- _Directions_
Where in the material does the word "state" appear? Copy each line that has it.
[Collected material]
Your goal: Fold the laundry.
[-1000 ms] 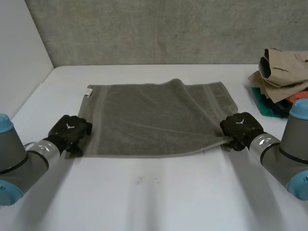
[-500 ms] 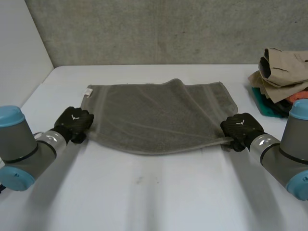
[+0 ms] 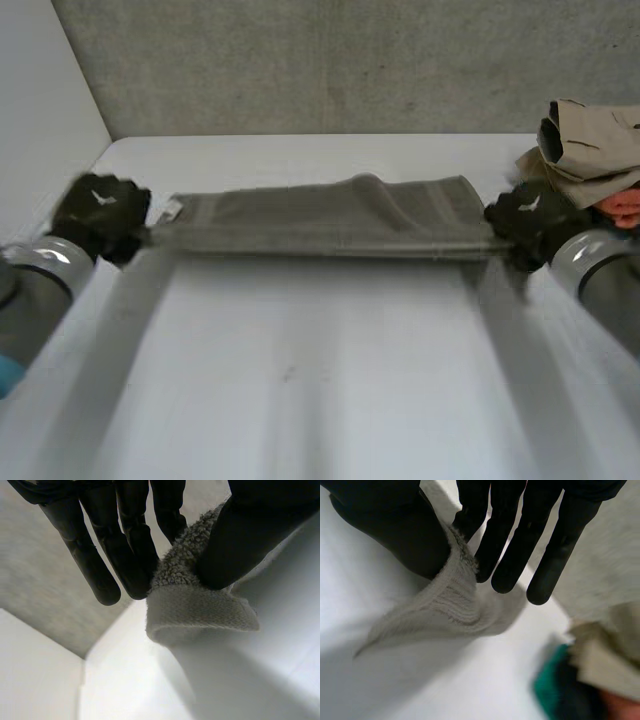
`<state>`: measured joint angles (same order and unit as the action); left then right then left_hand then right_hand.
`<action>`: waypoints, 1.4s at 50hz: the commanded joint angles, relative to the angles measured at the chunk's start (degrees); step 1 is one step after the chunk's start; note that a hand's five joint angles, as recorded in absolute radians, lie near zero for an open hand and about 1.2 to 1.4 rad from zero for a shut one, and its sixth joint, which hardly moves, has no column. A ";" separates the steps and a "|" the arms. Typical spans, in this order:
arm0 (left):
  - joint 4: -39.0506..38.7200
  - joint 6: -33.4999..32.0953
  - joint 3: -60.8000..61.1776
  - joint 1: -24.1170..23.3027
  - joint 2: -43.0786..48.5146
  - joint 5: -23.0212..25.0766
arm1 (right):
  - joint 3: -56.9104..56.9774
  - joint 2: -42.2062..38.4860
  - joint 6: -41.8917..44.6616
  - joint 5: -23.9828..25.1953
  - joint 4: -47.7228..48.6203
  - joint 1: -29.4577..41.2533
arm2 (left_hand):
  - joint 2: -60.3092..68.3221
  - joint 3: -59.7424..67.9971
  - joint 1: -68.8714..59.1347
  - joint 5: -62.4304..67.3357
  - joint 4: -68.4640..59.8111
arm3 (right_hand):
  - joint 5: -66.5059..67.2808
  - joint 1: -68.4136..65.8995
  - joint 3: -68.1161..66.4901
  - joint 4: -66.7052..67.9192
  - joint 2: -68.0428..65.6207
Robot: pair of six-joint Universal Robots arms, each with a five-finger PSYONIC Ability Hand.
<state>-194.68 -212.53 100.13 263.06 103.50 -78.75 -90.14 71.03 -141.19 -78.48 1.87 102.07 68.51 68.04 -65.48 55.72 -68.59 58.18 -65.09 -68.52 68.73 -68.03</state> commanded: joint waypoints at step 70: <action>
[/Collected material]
- _Your solution_
`<state>`: measured joint angles (same order and unit as the action); left then right then left_hand then right_hand.
<state>-194.68 -212.53 100.13 263.06 103.50 -78.75 -90.14 71.03 -141.19 -78.48 1.87 102.07 68.51 68.04 -65.48 55.72 -68.59 58.18 -65.09 -68.52 68.73 -68.03</state> commanded: joint waypoints at step 70: <action>

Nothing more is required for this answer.